The gap between fan member 10 and cover portion 8 is thus formed into a maze shape by the structure of projection 50, flange portion 54, indentation 52, and projection 66, making it difficult for liquid drops or dust, etc. to intrude into said gap. The gap between fan member 10 and cover portion 8 is also formed into a maze by the fan member 10 indentation 64 and the cover portion 8 projection 56, and intrusion of liquid drops or dust, etc. from said gap into the space between fan member 10 and cover portion 8 is prevented. An indentation 68 is formed at the center portion of top surface 36, and in this indentation 68 fan member 10 is affixed to the top end portion of rotary shaft 22.

In a fan motor 1 having the type of structure described above, sourcing current to coil 32 so as to rotate rotor 4 causes rotary shaft 22 to rotate together with rotor 4, such that fan member 10 rotates.

Using the present invention thus constituted, the following superior effects are achieved.

A cover portion bearing 44 is erected between cover portion 8 and rotary shaft 22, with rotary shaft 22 being rotatably supported by this cover portion bearing 44, therefore gaps can be prevented from forming between cover portion 8 and rotary shaft 22. In the conventional structure shown in FIG. 2, rotary shaft 100 is supported by bearing 118 at two locations at the bottom of bushing 116, which affixes rotor 102 to rotary shaft 100. In this type of conventional structure, a gap 112 occurs between surround body 106 and rotary shaft 100. In the present embodiment, in contrast, cover portion bearing 44, which supports rotary shaft 22, is used on the outside of rotor 4 to fill in the gap between cover portion 8 and rotary shaft 22, therefore stator 6 and rotor 4 can be surrounded in a liquid sealed manner by the surround body constituted by cover portion 8 and bracket 2, and intrusion of liquid drops, dust, or the like from the gap between cover portion 8 and rotary shaft 22 can be reliably prevented.
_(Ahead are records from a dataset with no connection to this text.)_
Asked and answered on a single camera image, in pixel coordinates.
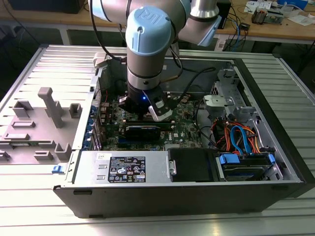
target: motherboard
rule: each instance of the motherboard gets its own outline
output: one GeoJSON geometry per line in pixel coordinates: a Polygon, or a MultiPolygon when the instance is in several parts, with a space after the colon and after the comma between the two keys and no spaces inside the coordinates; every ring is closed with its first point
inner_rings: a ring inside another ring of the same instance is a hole
{"type": "Polygon", "coordinates": [[[103,103],[100,114],[104,140],[102,149],[167,150],[202,147],[200,132],[194,124],[194,101],[189,99],[189,96],[185,97],[173,115],[162,122],[154,122],[149,113],[139,119],[138,115],[121,109],[118,99],[103,103]]]}

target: aluminum work table
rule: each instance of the aluminum work table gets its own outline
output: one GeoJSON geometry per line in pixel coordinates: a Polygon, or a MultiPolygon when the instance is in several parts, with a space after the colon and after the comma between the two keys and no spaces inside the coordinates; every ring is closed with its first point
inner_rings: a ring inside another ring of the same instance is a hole
{"type": "MultiPolygon", "coordinates": [[[[124,53],[122,48],[109,48],[124,53]]],[[[0,103],[0,136],[18,99],[44,106],[40,87],[52,87],[62,106],[80,103],[95,73],[93,57],[100,47],[40,48],[0,103]]],[[[181,51],[181,55],[241,58],[256,80],[309,169],[315,175],[315,98],[282,60],[270,54],[181,51]]],[[[80,219],[52,191],[58,178],[52,164],[0,165],[0,235],[313,235],[315,189],[285,199],[261,213],[193,216],[80,219]]]]}

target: warning label
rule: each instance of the warning label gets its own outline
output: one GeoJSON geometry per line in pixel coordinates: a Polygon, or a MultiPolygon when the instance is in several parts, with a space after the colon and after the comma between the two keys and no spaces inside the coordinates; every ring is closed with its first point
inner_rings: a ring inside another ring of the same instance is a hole
{"type": "Polygon", "coordinates": [[[144,156],[111,157],[108,181],[128,183],[146,181],[146,159],[144,156]]]}

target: floor
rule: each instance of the floor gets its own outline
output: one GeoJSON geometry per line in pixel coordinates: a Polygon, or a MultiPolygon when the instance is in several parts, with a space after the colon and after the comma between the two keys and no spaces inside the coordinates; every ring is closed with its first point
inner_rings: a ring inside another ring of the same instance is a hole
{"type": "MultiPolygon", "coordinates": [[[[21,71],[27,65],[33,53],[37,50],[38,45],[22,28],[16,28],[16,38],[6,37],[0,40],[0,70],[1,70],[1,86],[0,98],[14,83],[21,71]]],[[[42,44],[62,44],[62,39],[59,32],[55,29],[28,29],[29,32],[42,44]]],[[[72,43],[74,45],[97,46],[97,41],[92,31],[71,30],[70,32],[72,43]]],[[[102,40],[106,46],[122,47],[124,42],[122,36],[116,32],[104,32],[101,34],[102,40]]],[[[180,49],[193,50],[213,50],[216,44],[216,39],[207,47],[198,47],[186,42],[180,42],[180,49]]],[[[243,47],[236,49],[236,52],[254,52],[254,53],[273,53],[279,54],[294,70],[297,71],[300,61],[305,53],[305,45],[295,44],[279,44],[267,42],[252,42],[247,41],[243,47]]],[[[315,92],[315,60],[300,74],[302,81],[308,88],[315,92]]]]}

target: ur logo
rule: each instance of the ur logo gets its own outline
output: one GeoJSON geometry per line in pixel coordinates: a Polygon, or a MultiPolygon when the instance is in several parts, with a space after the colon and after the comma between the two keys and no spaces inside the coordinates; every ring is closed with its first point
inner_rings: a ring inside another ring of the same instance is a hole
{"type": "Polygon", "coordinates": [[[150,12],[147,8],[143,9],[143,11],[139,15],[139,17],[141,17],[144,20],[147,20],[152,25],[158,23],[158,21],[161,19],[160,15],[153,13],[153,12],[150,12]]]}
What is known as an “outer rotor” structure is disposed outside rotor 4 and stator 6; cover portion bearing 44 is disposed above bushing 24, and stator-side bearing 28 is disposed below bushing 24, therefore rotary shaft 22 can be supported on both sides, sandwiching rotor 4. As a result, the rotor 4 support structure, which includes rotary shaft 22, is strong, and the rotary operation of rotor 4 is can be stabilized.

The present invention is not limited to the embodiment above; for example the above-described embodiment was an “outer rotor” structure in which the rotor is disposed outside the stator, but without such limitation an “inner rotor” structure may also be adopted, in which the stator is disposed outside the rotor.
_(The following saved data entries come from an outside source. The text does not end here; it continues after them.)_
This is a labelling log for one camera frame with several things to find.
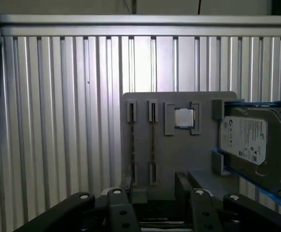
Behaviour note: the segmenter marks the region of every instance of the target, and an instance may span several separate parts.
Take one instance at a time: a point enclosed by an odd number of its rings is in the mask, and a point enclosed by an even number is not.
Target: hard drive label
[[[267,123],[261,119],[226,116],[220,125],[220,149],[260,165],[266,159]]]

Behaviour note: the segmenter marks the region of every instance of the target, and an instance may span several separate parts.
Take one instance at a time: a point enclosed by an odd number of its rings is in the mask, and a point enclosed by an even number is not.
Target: gray mounting board
[[[218,147],[218,121],[212,119],[212,100],[235,100],[234,92],[126,93],[121,104],[122,171],[131,168],[134,153],[134,188],[146,188],[148,200],[174,199],[175,172],[189,171],[218,198],[238,191],[237,178],[219,176],[211,170],[211,151]],[[155,108],[154,155],[157,181],[151,180],[152,103]],[[131,108],[133,105],[133,123]],[[175,128],[175,109],[194,109],[191,129]]]

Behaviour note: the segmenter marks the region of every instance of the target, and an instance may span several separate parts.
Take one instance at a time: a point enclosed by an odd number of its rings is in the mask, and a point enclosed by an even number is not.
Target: hard drive
[[[226,168],[281,196],[281,102],[225,105],[219,150]]]

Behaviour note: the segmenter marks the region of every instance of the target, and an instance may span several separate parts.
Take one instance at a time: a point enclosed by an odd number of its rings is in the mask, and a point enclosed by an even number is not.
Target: metal frame
[[[2,14],[0,25],[4,36],[281,36],[281,16]]]

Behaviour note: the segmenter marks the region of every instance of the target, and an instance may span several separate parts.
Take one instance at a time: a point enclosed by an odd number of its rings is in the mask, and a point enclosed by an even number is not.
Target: aluminum panel
[[[281,99],[281,17],[0,18],[3,232],[74,192],[119,184],[125,92]],[[278,210],[243,180],[240,191]]]

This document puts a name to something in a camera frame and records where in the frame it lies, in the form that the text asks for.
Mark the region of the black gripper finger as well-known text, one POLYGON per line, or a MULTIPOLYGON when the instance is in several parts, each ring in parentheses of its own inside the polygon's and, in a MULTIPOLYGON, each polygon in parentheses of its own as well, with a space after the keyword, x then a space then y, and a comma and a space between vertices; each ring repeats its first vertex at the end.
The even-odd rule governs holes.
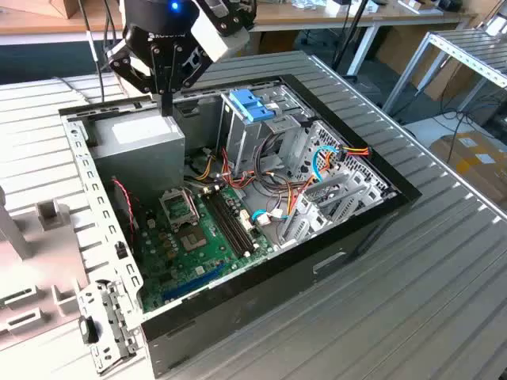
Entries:
POLYGON ((167 71, 166 116, 173 115, 173 95, 192 86, 211 66, 211 59, 198 43, 178 43, 167 71))
POLYGON ((107 53, 109 67, 143 94, 150 93, 157 101, 162 116, 167 116, 167 80, 166 69, 159 62, 157 46, 149 43, 119 42, 107 53), (139 59, 148 69, 144 74, 132 65, 132 55, 139 59))
For the fan motor, a DC motor may also be adopted, without limitation to an AC motor of the type used in the above-described embodiment. When utilizing a DC motor, a magnet may be used as the rotor; for the stator, a laminated core of the type described above may be used, as can other structures, such as a powder magnetic core in which powder is pressure formed, or a coreless type, in which a hollow core coil is attached to a substrate without using a core.
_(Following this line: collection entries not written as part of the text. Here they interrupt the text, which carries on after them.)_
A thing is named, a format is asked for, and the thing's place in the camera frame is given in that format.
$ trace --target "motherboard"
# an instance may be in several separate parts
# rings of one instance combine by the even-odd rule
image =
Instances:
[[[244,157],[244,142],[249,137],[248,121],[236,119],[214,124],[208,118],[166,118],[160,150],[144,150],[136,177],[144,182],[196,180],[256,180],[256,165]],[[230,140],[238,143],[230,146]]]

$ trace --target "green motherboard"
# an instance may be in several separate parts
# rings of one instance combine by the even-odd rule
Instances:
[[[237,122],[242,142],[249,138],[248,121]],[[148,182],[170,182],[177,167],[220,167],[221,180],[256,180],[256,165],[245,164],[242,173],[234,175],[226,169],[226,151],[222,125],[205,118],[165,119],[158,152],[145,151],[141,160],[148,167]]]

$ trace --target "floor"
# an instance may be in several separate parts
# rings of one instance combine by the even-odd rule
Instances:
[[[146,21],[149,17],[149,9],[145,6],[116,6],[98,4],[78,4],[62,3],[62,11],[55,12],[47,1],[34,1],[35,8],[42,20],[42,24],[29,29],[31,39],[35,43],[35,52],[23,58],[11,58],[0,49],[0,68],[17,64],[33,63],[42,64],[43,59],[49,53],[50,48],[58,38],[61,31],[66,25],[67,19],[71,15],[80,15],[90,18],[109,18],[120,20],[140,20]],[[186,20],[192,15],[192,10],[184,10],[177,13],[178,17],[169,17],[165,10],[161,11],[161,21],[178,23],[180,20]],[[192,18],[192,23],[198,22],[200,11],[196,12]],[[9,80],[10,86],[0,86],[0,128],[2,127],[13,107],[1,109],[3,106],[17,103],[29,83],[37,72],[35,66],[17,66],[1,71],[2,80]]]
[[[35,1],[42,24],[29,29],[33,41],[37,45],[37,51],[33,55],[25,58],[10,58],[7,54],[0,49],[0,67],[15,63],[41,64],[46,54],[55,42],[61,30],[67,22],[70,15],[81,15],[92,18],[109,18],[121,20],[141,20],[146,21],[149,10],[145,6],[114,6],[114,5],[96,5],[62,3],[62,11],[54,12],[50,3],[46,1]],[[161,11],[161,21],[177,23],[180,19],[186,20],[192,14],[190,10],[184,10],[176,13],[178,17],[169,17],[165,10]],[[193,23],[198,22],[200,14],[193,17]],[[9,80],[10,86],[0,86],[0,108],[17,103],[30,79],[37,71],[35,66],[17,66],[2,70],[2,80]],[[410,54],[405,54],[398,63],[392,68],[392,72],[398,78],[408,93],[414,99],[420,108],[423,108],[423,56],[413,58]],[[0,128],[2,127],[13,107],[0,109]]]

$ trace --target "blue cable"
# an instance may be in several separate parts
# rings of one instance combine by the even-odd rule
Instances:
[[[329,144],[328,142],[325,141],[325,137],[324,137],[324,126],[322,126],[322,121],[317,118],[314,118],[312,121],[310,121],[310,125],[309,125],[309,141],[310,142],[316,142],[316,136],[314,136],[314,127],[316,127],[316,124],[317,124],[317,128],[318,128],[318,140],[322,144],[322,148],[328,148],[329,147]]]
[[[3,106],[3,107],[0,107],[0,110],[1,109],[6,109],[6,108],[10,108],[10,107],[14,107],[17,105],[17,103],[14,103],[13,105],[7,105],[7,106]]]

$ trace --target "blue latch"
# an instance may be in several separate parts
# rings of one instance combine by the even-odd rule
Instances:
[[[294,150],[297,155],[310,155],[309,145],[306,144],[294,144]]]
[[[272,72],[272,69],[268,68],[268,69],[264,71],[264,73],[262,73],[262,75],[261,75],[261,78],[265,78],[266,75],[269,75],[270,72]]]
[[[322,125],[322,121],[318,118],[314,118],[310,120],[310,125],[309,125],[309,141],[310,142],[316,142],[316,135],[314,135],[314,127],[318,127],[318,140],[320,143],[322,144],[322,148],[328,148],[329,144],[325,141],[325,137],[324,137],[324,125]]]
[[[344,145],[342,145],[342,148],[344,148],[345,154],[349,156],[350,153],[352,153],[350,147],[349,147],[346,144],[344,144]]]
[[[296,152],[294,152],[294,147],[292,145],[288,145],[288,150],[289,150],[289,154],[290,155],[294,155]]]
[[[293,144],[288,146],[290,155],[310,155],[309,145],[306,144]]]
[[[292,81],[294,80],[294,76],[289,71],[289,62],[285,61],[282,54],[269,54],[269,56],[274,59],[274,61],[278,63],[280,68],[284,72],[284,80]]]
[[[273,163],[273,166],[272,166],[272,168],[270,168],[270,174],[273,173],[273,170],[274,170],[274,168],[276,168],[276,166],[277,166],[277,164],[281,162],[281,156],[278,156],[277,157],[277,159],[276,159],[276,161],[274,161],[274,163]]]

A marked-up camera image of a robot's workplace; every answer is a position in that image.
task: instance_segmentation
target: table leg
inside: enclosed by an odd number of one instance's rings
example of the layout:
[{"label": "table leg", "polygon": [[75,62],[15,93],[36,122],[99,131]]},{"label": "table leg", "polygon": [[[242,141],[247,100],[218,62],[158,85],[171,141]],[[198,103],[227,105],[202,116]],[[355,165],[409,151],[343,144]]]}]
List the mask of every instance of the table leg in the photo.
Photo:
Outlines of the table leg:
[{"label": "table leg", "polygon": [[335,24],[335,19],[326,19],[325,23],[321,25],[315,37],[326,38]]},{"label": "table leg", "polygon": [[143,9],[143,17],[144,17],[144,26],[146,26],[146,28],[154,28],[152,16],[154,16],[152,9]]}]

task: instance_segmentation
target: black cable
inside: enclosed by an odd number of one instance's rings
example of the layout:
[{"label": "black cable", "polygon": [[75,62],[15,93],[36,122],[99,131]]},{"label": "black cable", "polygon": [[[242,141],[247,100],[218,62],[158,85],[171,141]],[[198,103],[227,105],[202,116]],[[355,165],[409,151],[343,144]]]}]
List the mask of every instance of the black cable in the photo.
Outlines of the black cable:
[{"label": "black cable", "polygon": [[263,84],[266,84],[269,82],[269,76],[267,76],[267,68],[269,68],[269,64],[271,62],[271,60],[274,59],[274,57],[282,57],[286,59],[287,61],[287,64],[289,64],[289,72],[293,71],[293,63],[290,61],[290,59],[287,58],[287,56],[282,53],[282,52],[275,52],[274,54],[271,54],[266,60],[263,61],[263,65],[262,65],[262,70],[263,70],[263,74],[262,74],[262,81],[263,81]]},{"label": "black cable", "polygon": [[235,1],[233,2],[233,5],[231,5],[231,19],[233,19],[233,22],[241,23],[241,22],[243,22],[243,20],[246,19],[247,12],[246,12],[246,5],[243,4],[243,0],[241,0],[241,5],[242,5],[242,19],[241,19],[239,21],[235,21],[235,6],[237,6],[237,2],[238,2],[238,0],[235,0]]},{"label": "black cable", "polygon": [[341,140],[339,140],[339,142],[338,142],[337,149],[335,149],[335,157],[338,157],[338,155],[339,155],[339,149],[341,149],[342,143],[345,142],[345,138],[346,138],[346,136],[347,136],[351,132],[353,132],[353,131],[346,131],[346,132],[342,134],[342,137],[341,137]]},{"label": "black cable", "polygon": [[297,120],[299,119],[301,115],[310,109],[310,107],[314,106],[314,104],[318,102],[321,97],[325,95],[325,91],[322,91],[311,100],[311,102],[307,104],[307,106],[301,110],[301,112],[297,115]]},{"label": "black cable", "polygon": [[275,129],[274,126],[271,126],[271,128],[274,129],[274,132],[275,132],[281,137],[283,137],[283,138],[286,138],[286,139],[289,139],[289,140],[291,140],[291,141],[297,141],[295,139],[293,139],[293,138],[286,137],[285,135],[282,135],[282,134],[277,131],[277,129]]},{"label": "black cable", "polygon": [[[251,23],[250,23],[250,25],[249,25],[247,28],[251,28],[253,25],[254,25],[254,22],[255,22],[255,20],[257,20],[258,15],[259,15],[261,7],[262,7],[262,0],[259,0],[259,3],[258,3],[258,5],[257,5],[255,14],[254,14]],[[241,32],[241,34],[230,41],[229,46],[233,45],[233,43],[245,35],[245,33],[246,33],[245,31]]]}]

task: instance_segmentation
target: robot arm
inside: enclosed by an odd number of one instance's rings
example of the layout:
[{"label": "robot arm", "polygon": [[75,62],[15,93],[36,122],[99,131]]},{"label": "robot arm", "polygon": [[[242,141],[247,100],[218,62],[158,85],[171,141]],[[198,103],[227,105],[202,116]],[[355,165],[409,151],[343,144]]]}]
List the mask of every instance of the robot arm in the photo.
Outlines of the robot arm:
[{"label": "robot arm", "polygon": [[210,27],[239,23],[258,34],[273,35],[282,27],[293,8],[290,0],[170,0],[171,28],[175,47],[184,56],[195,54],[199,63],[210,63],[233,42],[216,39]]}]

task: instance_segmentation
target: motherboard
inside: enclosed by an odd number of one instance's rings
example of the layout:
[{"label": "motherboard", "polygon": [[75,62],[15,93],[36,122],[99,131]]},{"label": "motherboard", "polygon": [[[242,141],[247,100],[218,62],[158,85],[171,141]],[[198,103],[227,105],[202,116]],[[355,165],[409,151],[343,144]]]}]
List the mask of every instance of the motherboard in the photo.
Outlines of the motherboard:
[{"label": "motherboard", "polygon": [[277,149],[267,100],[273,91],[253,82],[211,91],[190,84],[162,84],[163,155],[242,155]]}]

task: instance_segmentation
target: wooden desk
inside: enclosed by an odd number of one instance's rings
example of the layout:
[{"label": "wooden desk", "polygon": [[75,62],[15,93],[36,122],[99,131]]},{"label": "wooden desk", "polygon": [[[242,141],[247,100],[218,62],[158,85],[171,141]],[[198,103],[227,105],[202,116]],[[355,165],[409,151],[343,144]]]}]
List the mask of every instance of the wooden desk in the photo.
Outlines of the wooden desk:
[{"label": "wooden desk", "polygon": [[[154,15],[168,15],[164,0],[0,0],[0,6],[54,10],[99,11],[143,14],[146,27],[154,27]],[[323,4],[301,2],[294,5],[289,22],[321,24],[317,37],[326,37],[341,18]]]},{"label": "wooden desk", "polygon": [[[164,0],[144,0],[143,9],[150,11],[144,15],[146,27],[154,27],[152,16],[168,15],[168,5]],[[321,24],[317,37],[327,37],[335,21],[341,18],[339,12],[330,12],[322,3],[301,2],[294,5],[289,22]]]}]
As a method for insulating the stator, in addition to using a bobbin case as in the above-described embodiment, insulating properties may also be obtained by powder coating a base piece with insulating resin.

EXPLANATION OF REFERENCE NUMERALS

• 1: fan motor
• 2: bracket
• 4: rotor
• 6: stator
• 8: cover portion
• 10: fan member
• 22: rotary shaft
• 28: stator-side bearing
• 42: insertion hole

Claims

1. A fan motor comprising:

a stator;

a rotor having a rotary shaft;

a surround body surrounding the entirety of the stator and the rotor in a liquid-tight manner except for the top end portion of the rotary shaft; and

a fan member affixed to the top end portion of the rotary shaft;

wherein an insertion hole is formed on the surround body in order to insert the top end portion of the rotary shaft and cause it to project on the outside of the surround body, and

wherein a surround body-side bearing is provided between the insertion hole and the rotary shaft.

2. The fan motor of claim 1 wherein the rotor is disposed outside the stator, a stator-side bearing is provided between the stator and the rotor, and the rotor is affixed to the rotary shaft between the surround body-side bearing and the stator-side bearing.